Corey Adams

Personal information
- Full name: Corey Adams
- Born: 12 February 1962 (age 64) Maroubra, New South Wales, Australia

Playing information
Club
| Years | Team | Pld | T | G | FG | P |
| 1984 | South Sydney | 2 | 0 | 0 | 0 | 0 |
| 1985 | Eastern Suburbs | 4 | 0 | 0 | 0 | 0 |
|  | Total | 6 | 0 | 0 | 0 | 0 |
- Source:

= Corey Adams =

Australian rugby league footballer

Corey Adams (born 1962) is an Australian former professional rugby league footballer in the New South Wales Rugby League competition. He played for the South Sydney Rabbitohs and Eastern Suburbs.

Between 1974 and 2019, Adams held the Sydney eastern suburbs school zone boys 12 200m freestyle record (2 minutes and 30.90 seconds).

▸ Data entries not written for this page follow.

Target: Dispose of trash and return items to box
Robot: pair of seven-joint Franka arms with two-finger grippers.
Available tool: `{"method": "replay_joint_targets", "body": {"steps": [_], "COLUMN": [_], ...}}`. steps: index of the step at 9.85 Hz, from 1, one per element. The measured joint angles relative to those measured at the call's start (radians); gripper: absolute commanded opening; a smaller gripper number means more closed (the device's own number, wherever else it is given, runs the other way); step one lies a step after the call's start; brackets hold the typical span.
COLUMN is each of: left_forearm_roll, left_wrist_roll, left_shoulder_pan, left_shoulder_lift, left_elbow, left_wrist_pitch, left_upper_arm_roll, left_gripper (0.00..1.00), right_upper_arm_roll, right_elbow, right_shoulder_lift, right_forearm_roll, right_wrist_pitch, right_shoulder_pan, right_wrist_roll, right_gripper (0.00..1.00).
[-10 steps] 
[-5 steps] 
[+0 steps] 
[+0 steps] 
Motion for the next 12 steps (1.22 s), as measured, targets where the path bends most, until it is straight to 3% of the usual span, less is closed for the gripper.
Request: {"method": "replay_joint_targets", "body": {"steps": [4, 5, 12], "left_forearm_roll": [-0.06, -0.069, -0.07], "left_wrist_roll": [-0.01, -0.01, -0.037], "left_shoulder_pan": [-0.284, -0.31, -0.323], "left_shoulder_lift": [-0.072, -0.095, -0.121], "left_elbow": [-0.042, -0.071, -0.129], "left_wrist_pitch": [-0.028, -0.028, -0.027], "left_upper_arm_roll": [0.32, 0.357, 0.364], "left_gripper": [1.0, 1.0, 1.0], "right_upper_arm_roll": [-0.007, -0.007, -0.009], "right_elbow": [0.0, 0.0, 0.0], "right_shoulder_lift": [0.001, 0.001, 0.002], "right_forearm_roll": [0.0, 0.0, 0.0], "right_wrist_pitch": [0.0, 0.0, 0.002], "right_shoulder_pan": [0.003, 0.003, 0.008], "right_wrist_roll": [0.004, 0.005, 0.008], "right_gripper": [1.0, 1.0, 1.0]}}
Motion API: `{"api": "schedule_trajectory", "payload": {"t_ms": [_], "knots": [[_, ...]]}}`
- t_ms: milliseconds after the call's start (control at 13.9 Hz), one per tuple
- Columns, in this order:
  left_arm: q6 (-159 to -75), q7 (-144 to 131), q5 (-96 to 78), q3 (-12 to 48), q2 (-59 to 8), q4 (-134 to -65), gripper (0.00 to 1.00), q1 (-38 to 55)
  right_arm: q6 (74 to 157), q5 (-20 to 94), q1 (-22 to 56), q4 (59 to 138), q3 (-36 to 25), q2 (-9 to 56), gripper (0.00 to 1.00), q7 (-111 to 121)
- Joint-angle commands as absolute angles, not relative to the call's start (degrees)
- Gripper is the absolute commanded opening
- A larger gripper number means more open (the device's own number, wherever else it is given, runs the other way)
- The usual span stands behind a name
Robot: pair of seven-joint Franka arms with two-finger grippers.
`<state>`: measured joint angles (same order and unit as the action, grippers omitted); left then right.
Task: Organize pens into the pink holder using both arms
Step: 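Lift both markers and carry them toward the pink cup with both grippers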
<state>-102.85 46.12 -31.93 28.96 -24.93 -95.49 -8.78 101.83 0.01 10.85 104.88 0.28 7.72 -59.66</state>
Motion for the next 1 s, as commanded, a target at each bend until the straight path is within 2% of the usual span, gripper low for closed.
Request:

After a brief playing career, Adams spent 20 years as a professional lifeguard at Bondi Beach with Waverley Council, featuring in many episodes of Bondi Rescue over its first three seasons. During his time as a lifeguard, he also served a firefighter with Fire and Rescue NSW. In 2011, he became president of the Maroubra Surfers Association. He still held that position in 2013.